The family court retained continuing subject matter jurisdiction to enforce and modify child support, despite any provision in the parties' pre-Moseley property settlement agreement which was incorporated, but not merged into a divorce decree. Ratchford v. Ratchford, 295 S.C. 297, 368 S.E.2d 214 (Ct.App.1988). Furthermore, under certain exceptional circumstances, parents may be required to provide support for educational expenses of emancipated children. Risinger v. Risinger, 273 S.C. 36, 253 S.E.2d 652 (1979). Under such circumstances, the award of college expenses is a form of child support. Kirsch v. Kirsch, 299 S.C. 201, 383 S.E.2d 254 (Ct.App.1989); see S.C. Code Ann. § 20-7-420(17) (1985).

However, our supreme court has differentiated between the payment of college expenses ordered as an award of child support using the Risinger factors and the contractual undertaking of the payment of college expenses under a separation agreement. McDuffie v. McDuffie, 313 S.C. 397, 438 S.E.2d 239 (1993). A parent may contractually obligate himself or herself to pay educational expenses of a child beyond the age of majority. Stanaland v.
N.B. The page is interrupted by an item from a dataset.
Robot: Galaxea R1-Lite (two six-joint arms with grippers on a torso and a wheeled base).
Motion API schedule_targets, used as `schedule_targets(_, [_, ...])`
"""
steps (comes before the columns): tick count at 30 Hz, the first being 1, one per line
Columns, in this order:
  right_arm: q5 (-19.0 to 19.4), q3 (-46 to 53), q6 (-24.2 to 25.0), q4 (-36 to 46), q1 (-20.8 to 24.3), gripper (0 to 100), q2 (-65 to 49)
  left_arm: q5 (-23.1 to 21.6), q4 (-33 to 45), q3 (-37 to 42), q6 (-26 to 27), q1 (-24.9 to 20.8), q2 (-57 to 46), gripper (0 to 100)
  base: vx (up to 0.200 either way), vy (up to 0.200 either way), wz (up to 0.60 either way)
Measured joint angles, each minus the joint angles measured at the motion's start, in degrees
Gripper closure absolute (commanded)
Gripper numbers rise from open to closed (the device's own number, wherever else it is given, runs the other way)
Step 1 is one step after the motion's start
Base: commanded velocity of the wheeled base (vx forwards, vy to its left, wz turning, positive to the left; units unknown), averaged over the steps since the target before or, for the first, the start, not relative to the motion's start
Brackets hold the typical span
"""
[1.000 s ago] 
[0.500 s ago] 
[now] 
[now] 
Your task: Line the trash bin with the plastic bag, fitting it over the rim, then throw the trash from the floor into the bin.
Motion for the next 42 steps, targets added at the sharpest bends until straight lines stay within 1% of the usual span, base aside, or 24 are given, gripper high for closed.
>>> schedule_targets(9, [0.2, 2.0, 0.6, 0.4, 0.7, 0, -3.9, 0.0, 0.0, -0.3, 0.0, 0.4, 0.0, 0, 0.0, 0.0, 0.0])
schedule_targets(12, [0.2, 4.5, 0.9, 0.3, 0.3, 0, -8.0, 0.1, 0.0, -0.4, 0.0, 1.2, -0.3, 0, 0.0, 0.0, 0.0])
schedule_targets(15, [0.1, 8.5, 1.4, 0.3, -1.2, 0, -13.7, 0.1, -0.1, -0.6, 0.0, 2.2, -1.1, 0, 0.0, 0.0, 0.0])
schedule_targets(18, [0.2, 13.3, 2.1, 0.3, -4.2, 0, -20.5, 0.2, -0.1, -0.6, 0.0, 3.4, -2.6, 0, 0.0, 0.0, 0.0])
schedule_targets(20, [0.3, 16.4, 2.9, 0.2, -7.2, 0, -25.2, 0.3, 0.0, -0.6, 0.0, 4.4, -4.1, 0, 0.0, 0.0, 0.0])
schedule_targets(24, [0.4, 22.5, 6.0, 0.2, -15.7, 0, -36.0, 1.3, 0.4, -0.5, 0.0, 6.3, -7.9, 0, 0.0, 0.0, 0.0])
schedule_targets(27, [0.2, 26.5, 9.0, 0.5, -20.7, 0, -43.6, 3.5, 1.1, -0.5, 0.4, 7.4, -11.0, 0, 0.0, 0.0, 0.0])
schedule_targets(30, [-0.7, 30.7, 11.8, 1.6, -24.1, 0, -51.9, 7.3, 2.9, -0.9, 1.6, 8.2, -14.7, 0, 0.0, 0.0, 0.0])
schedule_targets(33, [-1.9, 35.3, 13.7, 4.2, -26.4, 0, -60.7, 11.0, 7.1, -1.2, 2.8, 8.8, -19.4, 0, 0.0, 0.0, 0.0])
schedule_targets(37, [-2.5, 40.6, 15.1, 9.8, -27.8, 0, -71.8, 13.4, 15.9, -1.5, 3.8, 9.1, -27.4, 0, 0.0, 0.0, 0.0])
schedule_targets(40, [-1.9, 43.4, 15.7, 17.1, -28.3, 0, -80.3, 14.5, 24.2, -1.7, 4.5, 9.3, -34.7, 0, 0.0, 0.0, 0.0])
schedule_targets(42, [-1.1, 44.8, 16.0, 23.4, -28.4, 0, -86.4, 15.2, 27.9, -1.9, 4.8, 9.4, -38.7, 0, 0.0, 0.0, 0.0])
Jamison, 275 S.C. 50, 268 S.E.2d 578 (1980). In Stanaland, our supreme court quoted with approval from the North Carolina case of Shaffner v. Shaffner, 36 N.C.App. 586, 244 S.E.2d 444 (1978). "[A] parent can by contract assume an obligation to his child greater than the law otherwise imposes and by contract bind himself to support his child after emancipation and past majority...." Stanaland, 275 S.C. at 54, 268 S.E.2d at 580 (quoting Shaffner); see White v. Snell, 299 S.C. 406, 413, 385 S.E.2d 211, 215 (Ct.App.1989) ("[T]o the extent that a separation agreement makes provision for the maintenance and support of a child past his majority, it is beyond the inherent power of the court to modify the agreement, ... parents can by contract assume an obligation to their child greater than the law otherwise imposes and ... parents may, by contract, bind themselves to support after emancipation and past majority.").

The White case concerned a 1976 divorce decree which approved and incorporated a separation agreement in which the father agreed to pay for...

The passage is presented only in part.